Evelina Gilmore Ames

Today, June 14, 2016, is Evelina Gilmore Ames’s 207th birthday.

While Evelina herself wouldn’t approve of any friends or relatives lifting an alcoholic toast in her honor, she would surely indulge in some cake.  She might even bake it herself, if that big old brick oven were still standing.

Please feel free to celebrate!

November 3, 2014: We interrupt this service!

No Evelina for a few days, folks. So sorry! A windy,wintry storm has knocked out many power lines in our coastal town,meaning that we have no electricity, one fireplace and no ready access to the internet. This quick message is being typed out on a laptop in a crowded internet cafe two towns away from our cold house.  It took us thirty minutes to drive here and another fifteen minutes to cadge a table where we now sit in short-lived communication with the cloud. We can watch other patient folks in wool caps standing in line waiting for their mochas and cafe lattes, eyeing the occupied wooden tables – including ours – hoping one will become available just as they pick up their steaming mugs.

So, quickly, look for Evelina again on November 6, when we hope our internet will be back up.

While we wait for our normal life to resume, we contemplate and discuss how accustomed we are to 21st century life, even though I, for one, spend everyday thinking and writing about life in the 19th. I think about what it must have been like to live without electricity, or electronic communication, or cappuccino on demand. I think how unaccustomed we are to acknowledging nature’s power over us. We played backgammon by candlelight last night – that wasn’t all bad!

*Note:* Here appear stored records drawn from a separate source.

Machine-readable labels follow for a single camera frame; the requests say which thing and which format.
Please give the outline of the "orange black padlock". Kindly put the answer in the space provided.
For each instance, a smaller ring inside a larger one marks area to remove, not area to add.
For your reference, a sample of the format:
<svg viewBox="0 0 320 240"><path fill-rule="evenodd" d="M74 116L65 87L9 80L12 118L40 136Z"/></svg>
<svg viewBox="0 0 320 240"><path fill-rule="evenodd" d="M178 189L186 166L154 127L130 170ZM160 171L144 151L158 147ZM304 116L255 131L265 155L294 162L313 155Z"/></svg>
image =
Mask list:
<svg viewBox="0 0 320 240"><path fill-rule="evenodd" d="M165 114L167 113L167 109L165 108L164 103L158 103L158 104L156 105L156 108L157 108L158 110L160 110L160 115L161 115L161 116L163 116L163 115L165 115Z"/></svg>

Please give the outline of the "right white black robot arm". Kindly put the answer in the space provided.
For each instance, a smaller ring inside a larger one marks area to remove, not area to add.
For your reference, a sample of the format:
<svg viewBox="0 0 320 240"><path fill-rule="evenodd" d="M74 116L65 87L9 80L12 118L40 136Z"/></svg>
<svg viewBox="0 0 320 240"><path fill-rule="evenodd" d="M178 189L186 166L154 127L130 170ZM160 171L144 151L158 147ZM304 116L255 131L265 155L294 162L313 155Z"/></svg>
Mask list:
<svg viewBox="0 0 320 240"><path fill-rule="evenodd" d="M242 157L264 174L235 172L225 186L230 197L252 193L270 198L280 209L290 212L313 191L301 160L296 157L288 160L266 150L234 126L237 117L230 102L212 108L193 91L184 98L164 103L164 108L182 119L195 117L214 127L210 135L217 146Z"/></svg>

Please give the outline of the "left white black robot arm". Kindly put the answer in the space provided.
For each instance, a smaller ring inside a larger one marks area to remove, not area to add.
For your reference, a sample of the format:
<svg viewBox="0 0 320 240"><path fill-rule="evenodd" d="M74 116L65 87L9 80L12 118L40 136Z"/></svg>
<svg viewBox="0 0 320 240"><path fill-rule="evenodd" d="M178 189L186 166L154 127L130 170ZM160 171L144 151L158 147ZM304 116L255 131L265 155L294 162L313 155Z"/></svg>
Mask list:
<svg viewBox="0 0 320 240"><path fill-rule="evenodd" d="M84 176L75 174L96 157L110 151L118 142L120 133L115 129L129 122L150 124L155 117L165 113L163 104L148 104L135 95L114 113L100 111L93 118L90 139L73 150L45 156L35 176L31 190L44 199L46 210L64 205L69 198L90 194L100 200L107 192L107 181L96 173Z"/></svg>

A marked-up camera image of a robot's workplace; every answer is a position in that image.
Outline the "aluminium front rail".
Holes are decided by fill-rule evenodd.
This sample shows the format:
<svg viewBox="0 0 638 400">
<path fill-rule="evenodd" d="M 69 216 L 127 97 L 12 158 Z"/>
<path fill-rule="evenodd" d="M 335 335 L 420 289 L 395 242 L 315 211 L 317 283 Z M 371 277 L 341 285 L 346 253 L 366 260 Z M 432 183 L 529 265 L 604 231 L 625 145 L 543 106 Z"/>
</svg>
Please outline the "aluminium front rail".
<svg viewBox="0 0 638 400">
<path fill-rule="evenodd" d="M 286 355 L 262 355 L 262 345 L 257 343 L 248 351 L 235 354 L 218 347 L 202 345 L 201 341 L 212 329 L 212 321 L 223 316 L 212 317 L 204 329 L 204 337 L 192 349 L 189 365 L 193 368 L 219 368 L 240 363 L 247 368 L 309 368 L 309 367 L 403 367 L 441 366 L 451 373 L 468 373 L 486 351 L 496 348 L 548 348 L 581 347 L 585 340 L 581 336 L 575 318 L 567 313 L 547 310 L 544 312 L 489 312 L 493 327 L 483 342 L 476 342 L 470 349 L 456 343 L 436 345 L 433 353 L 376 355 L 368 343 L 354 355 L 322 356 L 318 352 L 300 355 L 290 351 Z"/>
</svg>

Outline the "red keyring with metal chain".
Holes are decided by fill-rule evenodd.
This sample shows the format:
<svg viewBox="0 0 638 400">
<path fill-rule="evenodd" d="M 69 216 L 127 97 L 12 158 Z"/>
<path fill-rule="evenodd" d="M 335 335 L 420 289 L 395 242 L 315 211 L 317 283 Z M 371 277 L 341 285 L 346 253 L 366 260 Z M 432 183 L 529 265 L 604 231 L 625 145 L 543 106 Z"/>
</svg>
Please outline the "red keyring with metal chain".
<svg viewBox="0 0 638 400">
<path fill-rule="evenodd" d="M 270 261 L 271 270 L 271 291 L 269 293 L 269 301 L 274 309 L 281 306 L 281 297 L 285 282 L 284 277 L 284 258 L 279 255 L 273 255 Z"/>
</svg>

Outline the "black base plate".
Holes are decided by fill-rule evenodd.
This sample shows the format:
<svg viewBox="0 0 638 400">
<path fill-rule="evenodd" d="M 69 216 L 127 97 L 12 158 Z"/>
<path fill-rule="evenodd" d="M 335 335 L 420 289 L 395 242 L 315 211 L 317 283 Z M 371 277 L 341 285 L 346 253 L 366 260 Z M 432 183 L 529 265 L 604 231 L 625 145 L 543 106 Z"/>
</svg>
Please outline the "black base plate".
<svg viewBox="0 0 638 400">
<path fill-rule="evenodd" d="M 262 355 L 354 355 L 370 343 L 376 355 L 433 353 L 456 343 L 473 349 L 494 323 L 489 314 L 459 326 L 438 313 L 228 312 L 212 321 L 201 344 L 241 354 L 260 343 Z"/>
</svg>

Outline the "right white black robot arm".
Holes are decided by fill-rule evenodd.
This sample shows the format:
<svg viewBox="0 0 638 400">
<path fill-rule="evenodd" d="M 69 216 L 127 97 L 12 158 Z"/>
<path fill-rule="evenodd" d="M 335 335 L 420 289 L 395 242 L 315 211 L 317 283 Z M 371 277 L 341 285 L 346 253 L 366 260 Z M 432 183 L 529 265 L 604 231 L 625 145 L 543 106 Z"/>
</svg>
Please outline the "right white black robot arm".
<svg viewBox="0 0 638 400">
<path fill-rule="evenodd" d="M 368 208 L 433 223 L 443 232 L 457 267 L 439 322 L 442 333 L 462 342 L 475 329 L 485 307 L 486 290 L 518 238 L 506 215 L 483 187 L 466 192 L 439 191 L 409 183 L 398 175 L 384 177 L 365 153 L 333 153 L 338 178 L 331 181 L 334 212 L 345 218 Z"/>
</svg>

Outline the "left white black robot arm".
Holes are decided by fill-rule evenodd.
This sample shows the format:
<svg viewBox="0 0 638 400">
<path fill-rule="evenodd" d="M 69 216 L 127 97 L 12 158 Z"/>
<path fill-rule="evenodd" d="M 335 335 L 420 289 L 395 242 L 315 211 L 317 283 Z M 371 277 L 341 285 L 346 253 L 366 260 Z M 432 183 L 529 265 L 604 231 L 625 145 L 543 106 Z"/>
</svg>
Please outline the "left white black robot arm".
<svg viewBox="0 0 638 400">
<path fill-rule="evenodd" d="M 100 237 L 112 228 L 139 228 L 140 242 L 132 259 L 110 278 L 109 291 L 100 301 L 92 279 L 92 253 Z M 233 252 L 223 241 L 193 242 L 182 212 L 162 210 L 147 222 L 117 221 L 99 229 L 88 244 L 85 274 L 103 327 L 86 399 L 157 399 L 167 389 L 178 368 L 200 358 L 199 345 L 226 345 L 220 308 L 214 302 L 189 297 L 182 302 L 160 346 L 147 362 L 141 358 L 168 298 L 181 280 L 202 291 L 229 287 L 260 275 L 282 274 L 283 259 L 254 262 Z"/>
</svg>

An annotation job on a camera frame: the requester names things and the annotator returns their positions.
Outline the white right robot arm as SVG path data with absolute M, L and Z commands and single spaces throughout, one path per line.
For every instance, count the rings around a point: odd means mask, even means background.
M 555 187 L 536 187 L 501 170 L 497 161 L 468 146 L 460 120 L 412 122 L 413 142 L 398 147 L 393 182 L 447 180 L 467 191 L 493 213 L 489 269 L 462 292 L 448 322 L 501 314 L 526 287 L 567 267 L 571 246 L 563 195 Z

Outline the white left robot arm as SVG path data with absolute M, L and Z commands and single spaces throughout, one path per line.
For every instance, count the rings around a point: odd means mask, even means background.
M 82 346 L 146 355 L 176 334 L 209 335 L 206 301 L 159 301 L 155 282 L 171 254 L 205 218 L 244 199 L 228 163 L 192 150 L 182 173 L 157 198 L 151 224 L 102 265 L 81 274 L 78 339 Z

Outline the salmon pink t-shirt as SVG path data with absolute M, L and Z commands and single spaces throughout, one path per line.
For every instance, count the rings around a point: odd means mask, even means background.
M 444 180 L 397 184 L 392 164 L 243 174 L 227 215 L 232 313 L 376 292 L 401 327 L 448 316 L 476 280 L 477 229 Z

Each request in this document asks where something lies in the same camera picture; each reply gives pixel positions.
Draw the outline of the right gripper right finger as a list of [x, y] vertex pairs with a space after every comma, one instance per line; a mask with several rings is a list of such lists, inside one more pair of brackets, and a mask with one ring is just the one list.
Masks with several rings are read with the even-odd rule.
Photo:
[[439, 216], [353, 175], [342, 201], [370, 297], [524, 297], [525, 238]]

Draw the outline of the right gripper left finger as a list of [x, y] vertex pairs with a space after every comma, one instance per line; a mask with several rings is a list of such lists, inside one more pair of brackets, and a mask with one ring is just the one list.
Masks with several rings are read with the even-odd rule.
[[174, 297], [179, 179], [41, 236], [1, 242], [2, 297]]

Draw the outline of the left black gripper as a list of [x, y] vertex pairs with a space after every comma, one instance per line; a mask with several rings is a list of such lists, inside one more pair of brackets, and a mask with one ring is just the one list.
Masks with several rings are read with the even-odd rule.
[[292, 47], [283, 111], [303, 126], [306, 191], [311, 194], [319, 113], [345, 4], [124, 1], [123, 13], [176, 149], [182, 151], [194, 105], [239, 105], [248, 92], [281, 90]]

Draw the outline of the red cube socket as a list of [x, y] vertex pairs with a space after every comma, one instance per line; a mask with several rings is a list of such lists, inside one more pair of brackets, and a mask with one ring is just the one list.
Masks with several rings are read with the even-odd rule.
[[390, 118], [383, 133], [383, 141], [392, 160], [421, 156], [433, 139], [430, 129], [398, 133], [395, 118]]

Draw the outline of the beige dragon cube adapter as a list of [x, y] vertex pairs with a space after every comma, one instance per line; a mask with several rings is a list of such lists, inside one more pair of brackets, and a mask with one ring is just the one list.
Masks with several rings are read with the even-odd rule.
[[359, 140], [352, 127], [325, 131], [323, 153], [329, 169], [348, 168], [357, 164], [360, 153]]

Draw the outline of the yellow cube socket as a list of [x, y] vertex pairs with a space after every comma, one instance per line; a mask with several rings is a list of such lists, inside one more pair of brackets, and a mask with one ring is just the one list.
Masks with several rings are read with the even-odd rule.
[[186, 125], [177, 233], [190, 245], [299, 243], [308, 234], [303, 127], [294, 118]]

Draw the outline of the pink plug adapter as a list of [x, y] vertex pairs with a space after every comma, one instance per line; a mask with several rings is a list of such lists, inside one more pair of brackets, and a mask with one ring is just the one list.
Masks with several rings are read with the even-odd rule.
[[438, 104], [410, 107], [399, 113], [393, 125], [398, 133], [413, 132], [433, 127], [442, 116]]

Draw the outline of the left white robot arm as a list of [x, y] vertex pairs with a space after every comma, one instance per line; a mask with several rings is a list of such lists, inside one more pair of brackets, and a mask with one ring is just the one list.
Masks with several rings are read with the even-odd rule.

I think Evelina was smarter than we are in many ways.  She and all the 19th century Ameses were much closer to the weather, and certainly lacked the 21st hubris that wants to control it. If she were to come back today, I wager she’d be one of the first to notice climate change. I imagine how she would cope with a stormy day and its inconveniences, and suspect she’d just pick up her sewing and get on with her work.